A Casa de Madeira


Não me lembro de onde vieram as peças de madeira mas recordo o dia em que entraram na minha vida, dentro de uma caixa com uma casa no rosto, formada pelas parcelas ordenadas de acordo com a disposição-padrão para a qual haviam sido concebidas. Os meus pais reiteravam a “inteligência” do brinquedo, pois ele permitia-me montar a casa como eu entendesse. Tal qual o Lego ou o Meccano, mas sem instruções; não tenho ideia de algum dia ter visto um manual de instruções mas talvez ele me tenha acompanhado nas primeiras explorações do brinquedo e se extraviasse por algum beco da infância.
As peças surgiram ainda na Marinha Grande. Estou por isso certo de ter sido antes Agosto de 1986 mas até desta certeza pode cair o estuque pois, à medida que nos reinventamos pelo presente, deixamos de acompanhar tão de perto o pasmo da criança que fomos e de quem nos afastamos. Assim, posso apenas garantir que a casa entrou no meu lar algures durante a infância.
Sem livro de instruções, desde cedo comecei a explorar alternativas à imagem se encontrava construída na caixa: se as aberturas para a janela e porta da frente da construção eram obrigatórias, nas laterais e na parede do fundo, ia variando a arquitectura, ora com janelas, ora sem elas. Mais tarde foi a frente da casa quem começou a sofrer remodelações e a ela transformava-se por vezes em garagem. Mais tarde ainda, era o telhado de duas águas a ser subtraído, substituído pela cobertura horizontal, ou a própria forma rectangular do edifício a derivar em variantes.
A dada altura, um saco de plástico substituiu a caixa de cartão, desfeita pelo uso. Não recordo o momento mas tenho muito mais presente o saco – que abri vezes sem conta – do que a caixa dentro da qual eu não tinha a paciência necessária para ordenar as peças como estes mereciam.

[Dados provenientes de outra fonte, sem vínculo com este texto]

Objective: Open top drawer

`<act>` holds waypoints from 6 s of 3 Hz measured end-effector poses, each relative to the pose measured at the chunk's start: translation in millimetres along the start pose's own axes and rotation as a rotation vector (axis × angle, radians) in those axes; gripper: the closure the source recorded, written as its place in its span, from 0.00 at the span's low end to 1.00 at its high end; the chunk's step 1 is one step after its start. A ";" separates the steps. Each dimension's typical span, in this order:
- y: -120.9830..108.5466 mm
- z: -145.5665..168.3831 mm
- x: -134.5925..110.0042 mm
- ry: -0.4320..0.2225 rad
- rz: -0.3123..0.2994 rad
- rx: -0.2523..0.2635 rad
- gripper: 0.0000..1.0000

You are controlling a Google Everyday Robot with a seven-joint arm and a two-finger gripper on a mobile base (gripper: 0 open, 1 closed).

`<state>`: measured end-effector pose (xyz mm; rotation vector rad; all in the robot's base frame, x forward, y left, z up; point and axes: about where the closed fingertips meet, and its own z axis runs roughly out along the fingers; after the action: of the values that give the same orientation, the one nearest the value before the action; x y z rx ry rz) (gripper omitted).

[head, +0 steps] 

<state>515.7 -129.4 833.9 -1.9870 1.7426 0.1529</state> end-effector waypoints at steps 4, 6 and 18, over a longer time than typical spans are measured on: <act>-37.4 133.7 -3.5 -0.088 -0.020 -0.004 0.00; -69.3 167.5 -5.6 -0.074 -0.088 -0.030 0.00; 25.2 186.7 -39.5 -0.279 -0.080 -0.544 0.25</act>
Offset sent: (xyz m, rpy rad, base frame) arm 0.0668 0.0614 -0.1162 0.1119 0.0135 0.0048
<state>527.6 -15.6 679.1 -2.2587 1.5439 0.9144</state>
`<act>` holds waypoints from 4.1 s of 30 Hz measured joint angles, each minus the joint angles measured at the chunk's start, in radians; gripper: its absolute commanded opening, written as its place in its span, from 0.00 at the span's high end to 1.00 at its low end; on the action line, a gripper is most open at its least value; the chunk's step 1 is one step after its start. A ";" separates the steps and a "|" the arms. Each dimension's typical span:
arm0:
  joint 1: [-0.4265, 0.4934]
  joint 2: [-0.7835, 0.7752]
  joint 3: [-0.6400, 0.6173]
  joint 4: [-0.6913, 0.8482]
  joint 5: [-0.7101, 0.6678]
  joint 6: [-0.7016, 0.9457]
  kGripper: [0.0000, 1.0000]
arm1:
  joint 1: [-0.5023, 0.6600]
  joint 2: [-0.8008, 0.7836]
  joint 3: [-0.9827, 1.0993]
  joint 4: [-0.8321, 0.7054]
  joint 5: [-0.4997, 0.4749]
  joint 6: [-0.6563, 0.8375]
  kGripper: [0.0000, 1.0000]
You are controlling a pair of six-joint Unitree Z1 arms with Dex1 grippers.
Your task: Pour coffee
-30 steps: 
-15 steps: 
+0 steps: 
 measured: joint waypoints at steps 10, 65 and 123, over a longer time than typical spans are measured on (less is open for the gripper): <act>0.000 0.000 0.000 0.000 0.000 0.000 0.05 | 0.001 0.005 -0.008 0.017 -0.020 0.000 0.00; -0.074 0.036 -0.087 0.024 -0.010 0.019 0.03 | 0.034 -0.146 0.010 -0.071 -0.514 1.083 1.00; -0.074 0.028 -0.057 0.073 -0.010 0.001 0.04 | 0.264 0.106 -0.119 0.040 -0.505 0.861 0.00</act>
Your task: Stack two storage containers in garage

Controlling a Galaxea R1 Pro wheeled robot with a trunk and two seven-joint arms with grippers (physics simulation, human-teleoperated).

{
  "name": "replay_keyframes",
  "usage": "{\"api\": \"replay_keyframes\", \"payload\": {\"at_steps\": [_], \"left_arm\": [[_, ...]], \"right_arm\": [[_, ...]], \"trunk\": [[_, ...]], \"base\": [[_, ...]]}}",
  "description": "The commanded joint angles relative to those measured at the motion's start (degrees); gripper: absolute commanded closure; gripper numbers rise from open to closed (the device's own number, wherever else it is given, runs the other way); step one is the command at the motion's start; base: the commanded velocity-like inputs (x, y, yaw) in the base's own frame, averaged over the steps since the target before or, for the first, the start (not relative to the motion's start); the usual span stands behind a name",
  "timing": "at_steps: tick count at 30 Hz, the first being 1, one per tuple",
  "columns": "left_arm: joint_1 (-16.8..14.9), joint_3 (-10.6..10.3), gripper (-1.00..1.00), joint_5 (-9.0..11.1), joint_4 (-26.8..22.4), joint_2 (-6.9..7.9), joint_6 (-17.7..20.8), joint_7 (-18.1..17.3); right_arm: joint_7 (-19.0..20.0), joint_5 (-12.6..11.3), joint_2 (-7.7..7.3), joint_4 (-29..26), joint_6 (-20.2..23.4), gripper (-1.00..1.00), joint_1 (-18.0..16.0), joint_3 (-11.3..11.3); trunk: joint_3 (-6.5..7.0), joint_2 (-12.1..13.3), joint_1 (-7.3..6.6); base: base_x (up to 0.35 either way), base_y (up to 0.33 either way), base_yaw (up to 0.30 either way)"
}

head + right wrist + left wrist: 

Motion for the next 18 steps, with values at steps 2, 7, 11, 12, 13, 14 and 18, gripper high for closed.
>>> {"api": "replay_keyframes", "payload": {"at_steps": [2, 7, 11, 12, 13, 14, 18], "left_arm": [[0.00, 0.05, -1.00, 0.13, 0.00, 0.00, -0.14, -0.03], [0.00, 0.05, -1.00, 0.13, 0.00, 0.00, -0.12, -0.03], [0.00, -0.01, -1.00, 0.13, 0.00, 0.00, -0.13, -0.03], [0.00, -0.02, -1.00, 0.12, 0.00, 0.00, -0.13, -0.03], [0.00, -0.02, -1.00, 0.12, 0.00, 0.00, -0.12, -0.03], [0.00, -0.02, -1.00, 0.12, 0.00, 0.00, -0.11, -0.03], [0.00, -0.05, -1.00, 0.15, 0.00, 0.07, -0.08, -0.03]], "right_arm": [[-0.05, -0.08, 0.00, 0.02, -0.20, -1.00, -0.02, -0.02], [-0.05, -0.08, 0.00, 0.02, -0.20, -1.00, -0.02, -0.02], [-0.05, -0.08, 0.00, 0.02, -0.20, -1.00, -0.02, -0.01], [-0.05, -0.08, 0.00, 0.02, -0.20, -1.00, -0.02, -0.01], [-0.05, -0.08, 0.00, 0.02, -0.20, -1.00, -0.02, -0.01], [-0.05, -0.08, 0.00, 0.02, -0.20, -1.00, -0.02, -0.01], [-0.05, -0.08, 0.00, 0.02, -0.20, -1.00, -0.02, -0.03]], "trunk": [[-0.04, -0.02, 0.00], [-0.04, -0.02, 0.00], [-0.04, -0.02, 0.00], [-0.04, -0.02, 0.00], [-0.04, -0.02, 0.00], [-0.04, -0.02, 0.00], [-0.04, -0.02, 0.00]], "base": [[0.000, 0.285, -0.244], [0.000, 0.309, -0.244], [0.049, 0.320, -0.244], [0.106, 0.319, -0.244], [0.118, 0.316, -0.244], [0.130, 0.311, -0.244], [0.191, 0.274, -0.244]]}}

Apesar das limitações (o número de peças não permitia as múltiplas concretizações da imaginação que a junção de algumas caixas de Lego agregadas possibilitavam), além dos desenhos de que não guardo memória, este foi um dos brinquedos que mais estimulou a minha imaginação. À parte destas diversões de construção (nas quais depressa abandonava os manuais para construir o que me apetecesse – recordo um cesto de verga cheio de peças de Lego que passou para as minhas irmãs) vem-me apenas um outro sortido que ombreou com as peças de madeira (e de Lego) na construção de enredos de mundos alternativos: os bonecos de futebol que durante anos marcavam presença nos bolos de aniversário, e que, tal como as balizas, eu ia recolhendo de modo a simular os clássicos Benfica-Porto na alcatifa do meu quarto, um papel amarrotado na vez do esférico e o relato que me tinha como único ouvinte, espectador, treinador e, acima de tudo, construtor de um resultado mais previsível do que a morte.
Lembrava-me por vezes da casa, questionando-me onde teria ido parar: ao lixo, na sequência de alguma limpeza da infância? À casa do filho de algum amigo dos meus pais a quem tivéssemos passado a diversão? Cheguei até, há uns dois ou três anos, a procurar nas gavetas de um armário de casa do meu pai que ainda tem “cenas” da minha adolescência. Nada.
Até que na semana passada a minha irmã me manda uma fotografia da casa: aparentemente ficou anos, décadas talvez, na garagem lá de casa, guardada. Não sei se para outras gerações ou para eu voltar a reviver a infância, mesmo que tenha como único fito confirmar de que o que em tempos me estimulou a criatividade não passa agora de um conjunto de peças mortas que mais não fazem do que ocupar espaço. Não faço ideia se os “miúdos digitais” ainda brincam com construções. A casa pede que a construam sem deslizar o dedo por um ecrã nem permanecer vidrado em frente a uma televisão. Tal como a leitura, admito que esta forma de viajar para fora da realidade, este jeito de construir algo, seja uma casa, um carro, uma paisagem ou uma fisionomia descrita na página de um livro, tenha passado de moda. Não sei… não querendo vestir a pele de Velho do Restelo, tenho que admitir o aparecimento de outras formas de evasão, quiçá mais ricas do que as que formaram a minha geração e as que a antecederam.
Importante é que a casa cumpriu a sua função, tal como os bonecos da bola ou os livros que fui lendo. Não sei se teria iniciado a exploração da escrita e das infinitas possibilidades que ela me oferece para avançar no pensar e sentir o modo como vou vendo o mundo, trinta anos depois dos primeiros ensaios com a casa de madeira.